Several interesting possibilities follow from that (stage 1):

  • Amarok can auto-identify duplicates and normalize ratings, play counts and scores) for the duplicates. This is useful for those of us who prefer full albums. Also, no duplicates and normalized statistics mean that the true favorites really bubble up this time.
  • Amarok can avoid putting duplicates in your portable devices, where space is a concern.
  • You can now make UI to weed duplicates out easily. This is useful for those who prefer single tracks and no duplicates.
  • Amarok could tell you "this track is already in your collection under a different album" upon UI actions, such as "copy to collection".
  • (In the future, with another *really cheap* music analysis algorithm) Amarok can automatically select / visually identify the highest-quality versions of duplicate tracks for playback or portable devices.

How, how is this better than using MusicBrainz and the like? Simple, you don't need a central server or unique IDs for tracks (MusicDNS which is the partner of MusicBrainz works that way, it has a series of technical problems that make it less reliable than Butterscotch). All you need is computation power, which your computer has aplenty. MusicBrainz also has problems with false positives and the like. And you can decode any format, not just the formats that a closed source library can.

But if you throw a central server into the mix (stage 2), this gets much better:

  • Amarok can auto-submit tags+fingerprints+amarokuniqueid to the server.
  • Amarok can avoid computing the fingerprint by asking the server for the fingerprint corresponding to an uniqueid.
  • Amarok can auto-tag songs based on exact matches of the fingerprints, AND it can also show the user alternatives in case of non-exact matches (correlations > 0.9 in the current definition of the algorithm) which should be very few. Imagine being able to complete incomplete tags from a database vetted by majority "vote" (submission, see below).
  • We can build the definitive music encyclopedia all by ourselves (okay, technically others can play too). We can use that data to provide very accurate tagging since our service would know, mathematically, which tags correspond to which fingerprints.
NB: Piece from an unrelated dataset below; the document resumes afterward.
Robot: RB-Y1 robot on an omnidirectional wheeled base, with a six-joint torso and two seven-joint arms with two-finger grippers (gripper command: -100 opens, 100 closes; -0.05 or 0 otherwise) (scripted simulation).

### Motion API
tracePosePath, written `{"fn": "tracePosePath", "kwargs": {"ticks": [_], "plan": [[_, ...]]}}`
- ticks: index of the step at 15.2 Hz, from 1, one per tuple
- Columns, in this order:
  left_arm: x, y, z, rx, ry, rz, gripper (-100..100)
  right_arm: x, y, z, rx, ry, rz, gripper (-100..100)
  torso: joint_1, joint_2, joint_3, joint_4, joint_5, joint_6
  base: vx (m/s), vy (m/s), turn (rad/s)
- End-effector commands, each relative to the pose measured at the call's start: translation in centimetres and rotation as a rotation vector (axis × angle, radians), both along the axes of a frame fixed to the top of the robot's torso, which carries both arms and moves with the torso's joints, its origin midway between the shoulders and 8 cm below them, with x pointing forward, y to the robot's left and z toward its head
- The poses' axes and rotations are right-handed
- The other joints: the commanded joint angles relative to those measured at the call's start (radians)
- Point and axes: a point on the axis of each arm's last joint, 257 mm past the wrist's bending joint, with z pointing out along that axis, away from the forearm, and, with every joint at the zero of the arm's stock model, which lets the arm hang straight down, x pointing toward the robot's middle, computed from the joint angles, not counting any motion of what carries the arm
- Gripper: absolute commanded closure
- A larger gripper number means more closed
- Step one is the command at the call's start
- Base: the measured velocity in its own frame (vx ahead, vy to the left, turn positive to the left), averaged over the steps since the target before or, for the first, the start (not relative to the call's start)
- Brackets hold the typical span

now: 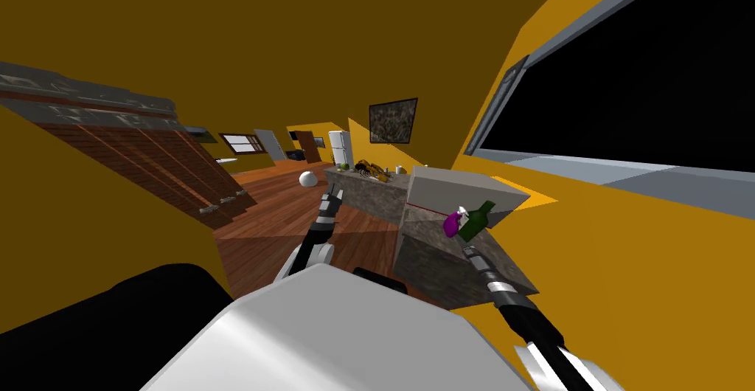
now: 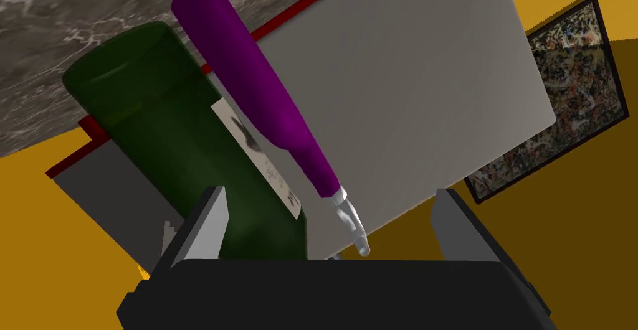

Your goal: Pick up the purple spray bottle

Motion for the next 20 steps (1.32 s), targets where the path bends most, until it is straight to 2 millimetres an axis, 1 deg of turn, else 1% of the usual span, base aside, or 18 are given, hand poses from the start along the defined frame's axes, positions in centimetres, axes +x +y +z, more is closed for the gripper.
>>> {"fn": "tracePosePath", "kwargs": {"ticks": [1,3,4,5,6,9,10,13,15,18,19,20], "plan": [[0.0,0.0,0.0,0.000,0.000,0.000,0,-0.6,-2.0,-1.2,-0.063,0.054,-0.021,-100,0.000,0.000,0.000,0.000,0.000,0.000,0.036,0.096,0.063],[0.0,0.0,0.0,0.000,0.000,0.000,0,-1.2,-4.7,-2.3,-0.144,0.118,-0.047,-100,0.000,0.000,0.000,0.000,0.000,0.000,0.021,0.113,0.083],[0.0,0.0,0.0,0.000,0.000,0.000,0,-1.2,-4.7,-2.3,-0.144,0.118,-0.047,-100,0.001,0.001,0.000,0.000,0.000,0.000,0.018,0.112,0.056],[0.0,0.0,0.0,0.000,0.000,0.000,0,-1.5,-6.1,-2.7,-0.183,0.148,-0.059,-100,0.001,0.001,0.000,0.000,0.000,0.000,0.020,0.102,0.051],[0.0,0.0,0.0,0.000,0.000,0.000,0,-1.5,-6.1,-2.7,-0.183,0.148,-0.059,-100,0.001,0.001,0.000,0.000,0.000,0.000,0.024,0.081,0.036],[0.0,0.0,0.0,0.000,0.000,0.000,0,-2.4,-10.0,-3.4,-0.292,0.225,-0.096,-100,-0.001,0.000,0.000,0.000,0.000,0.000,0.036,0.086,0.071],[0.0,0.0,0.0,0.000,0.000,0.000,0,-2.4,-10.0,-3.4,-0.292,0.225,-0.096,-100,-0.001,0.000,0.000,0.000,0.000,0.000,0.045,0.084,0.065],[0.0,0.0,0.0,0.000,0.000,0.000,0,-3.1,-13.3,-3.5,-0.385,0.283,-0.128,-100,-0.002,-0.001,-0.001,0.000,0.000,0.000,0.052,0.079,0.070],[0.0,0.0,0.0,0.000,0.000,0.000,0,-3.5,-15.1,-3.3,-0.436,0.312,-0.146,-100,-0.001,-0.002,-0.001,0.000,0.000,0.000,0.053,0.083,0.083],[0.0,0.0,0.0,0.000,0.000,0.000,0,-3.7,-17.3,-2.7,-0.501,0.341,-0.167,-100,-0.001,-0.002,-0.001,0.000,0.000,0.000,0.070,0.072,0.073],[0.0,0.0,0.0,0.000,0.000,0.000,0,-3.5,-16.3,-3.0,-0.472,0.328,-0.156,-100,-0.002,-0.003,-0.002,-0.001,0.000,0.000,0.057,0.029,0.035],[0.0,0.0,0.0,0.000,0.000,0.000,0,-4.1,-17.7,-3.2,-0.474,0.334,-0.160,-100,-0.004,-0.002,-0.002,-0.001,-0.001,0.000,0.037,0.049,0.090]]}}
We can also make it very user-participative, allowing user submissions to grow the database and letting the user say "no, this info is wrong" so we get a self-correcting encyclopedia with minimal user or admin intervention. The web page could also be wiki-like and allow others (even artists and producers themselves) to complete information that is not available from the ID3 tags. *- We can make the service *completely anonymous* for Amarok users.
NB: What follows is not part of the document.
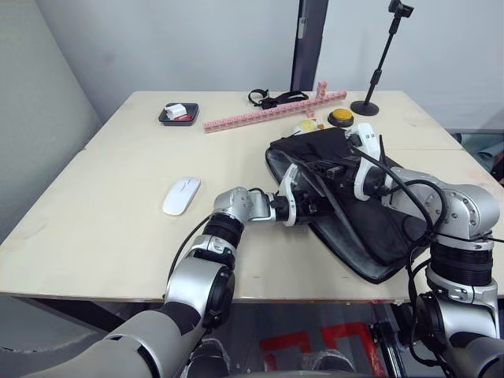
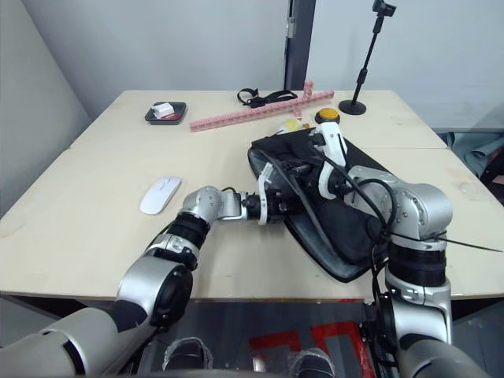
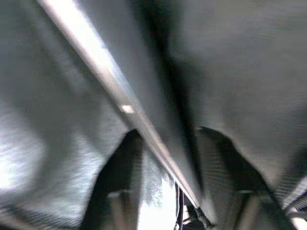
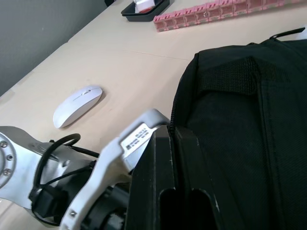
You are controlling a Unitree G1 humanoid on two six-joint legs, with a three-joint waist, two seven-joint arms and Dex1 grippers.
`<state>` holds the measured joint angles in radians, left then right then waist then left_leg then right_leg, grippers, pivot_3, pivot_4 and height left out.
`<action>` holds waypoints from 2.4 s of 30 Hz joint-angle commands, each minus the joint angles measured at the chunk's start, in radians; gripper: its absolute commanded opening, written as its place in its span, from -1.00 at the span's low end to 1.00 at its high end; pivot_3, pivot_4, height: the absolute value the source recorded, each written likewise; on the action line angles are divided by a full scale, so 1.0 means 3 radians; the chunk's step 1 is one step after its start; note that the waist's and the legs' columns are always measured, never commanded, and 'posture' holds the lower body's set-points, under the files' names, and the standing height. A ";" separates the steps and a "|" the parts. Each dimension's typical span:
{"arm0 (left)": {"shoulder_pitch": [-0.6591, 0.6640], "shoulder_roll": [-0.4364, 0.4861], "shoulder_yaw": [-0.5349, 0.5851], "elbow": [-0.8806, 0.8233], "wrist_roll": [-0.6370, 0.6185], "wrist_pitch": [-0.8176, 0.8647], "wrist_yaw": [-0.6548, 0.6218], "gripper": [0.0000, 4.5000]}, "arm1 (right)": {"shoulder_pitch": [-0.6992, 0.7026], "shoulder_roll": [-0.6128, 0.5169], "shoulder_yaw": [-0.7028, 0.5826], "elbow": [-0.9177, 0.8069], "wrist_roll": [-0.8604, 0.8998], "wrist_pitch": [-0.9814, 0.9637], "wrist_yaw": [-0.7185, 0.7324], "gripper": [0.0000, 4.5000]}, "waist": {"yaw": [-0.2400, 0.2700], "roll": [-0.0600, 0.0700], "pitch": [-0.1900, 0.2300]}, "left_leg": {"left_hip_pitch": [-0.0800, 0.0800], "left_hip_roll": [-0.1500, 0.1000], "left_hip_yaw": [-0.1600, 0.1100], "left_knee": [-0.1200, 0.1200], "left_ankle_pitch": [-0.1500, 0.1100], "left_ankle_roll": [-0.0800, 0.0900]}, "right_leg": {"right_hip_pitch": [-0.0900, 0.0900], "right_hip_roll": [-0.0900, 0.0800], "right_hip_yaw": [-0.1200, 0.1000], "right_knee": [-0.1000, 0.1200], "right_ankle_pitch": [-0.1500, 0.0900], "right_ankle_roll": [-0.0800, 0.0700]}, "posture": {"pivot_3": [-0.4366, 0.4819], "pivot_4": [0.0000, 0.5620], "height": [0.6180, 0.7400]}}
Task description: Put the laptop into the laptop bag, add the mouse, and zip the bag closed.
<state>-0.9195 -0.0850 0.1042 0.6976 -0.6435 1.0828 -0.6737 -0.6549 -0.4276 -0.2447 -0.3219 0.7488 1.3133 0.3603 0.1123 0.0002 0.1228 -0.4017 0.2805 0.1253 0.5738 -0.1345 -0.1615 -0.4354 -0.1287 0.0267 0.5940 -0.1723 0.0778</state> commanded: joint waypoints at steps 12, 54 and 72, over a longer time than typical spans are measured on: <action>0.1021 0.1540 0.0306 -0.2391 -0.0489 0.0841 -0.0134 0.99 | 0.0046 -0.0404 0.0858 0.0149 -0.0318 -0.0846 0.0894 -1.00 | -0.0049 0.0006 0.0003 | 0.0003 0.0001 -0.0001 -0.0007 -0.0007 -0.0023 | -0.0003 0.0002 -0.0002 0.0002 -0.0006 0.0001 | -0.05 -0.47 1.00; 0.2018 0.4767 0.1361 -0.0599 0.0568 -0.1900 -0.2040 1.00 | -0.0481 -0.2860 0.0865 0.2888 -0.1756 -0.3362 0.3679 0.98 | -0.0076 -0.0003 0.0001 | 0.0012 0.0004 -0.0002 0.0009 -0.0005 0.0016 | -0.0011 0.0002 -0.0003 0.0058 -0.0045 -0.0059 | -0.05 -0.47 1.00; 0.2248 0.4428 0.1354 -0.0646 0.0619 -0.1998 -0.1926 1.00 | -0.0360 -0.2660 0.0745 0.3556 -0.2087 -0.3951 0.3523 0.98 | -0.0074 -0.0006 0.0000 | 0.0007 0.0004 -0.0003 0.0023 -0.0005 0.0031 | -0.0013 0.0001 -0.0004 0.0067 -0.0051 -0.0086 | -0.05 -0.47 1.00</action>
<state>-0.2210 1.2314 0.4882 0.5091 -0.4577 0.4996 -1.2595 -0.7617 -1.2188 0.0167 0.7858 0.1103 0.1286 1.4313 0.0900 -0.0015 0.1229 -0.3994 0.2816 0.1245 0.5808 -0.1360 -0.1521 -0.4392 -0.1285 0.0256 0.6141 -0.1874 0.0512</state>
There are a few technical roadblocks I still have to cross (the biggest one being that identical songs that are sung by the same performer but in different languages correlate too highly), but the technology should be sufficiently solid for me to write an amarok2 extension that actually makes stage 1 a reality. In the following days.

So, before you commit yourselves exclusively to a MusicBrainz or Last.FM type of thing, maybe you'd like to give me a shot and perhaps help me along?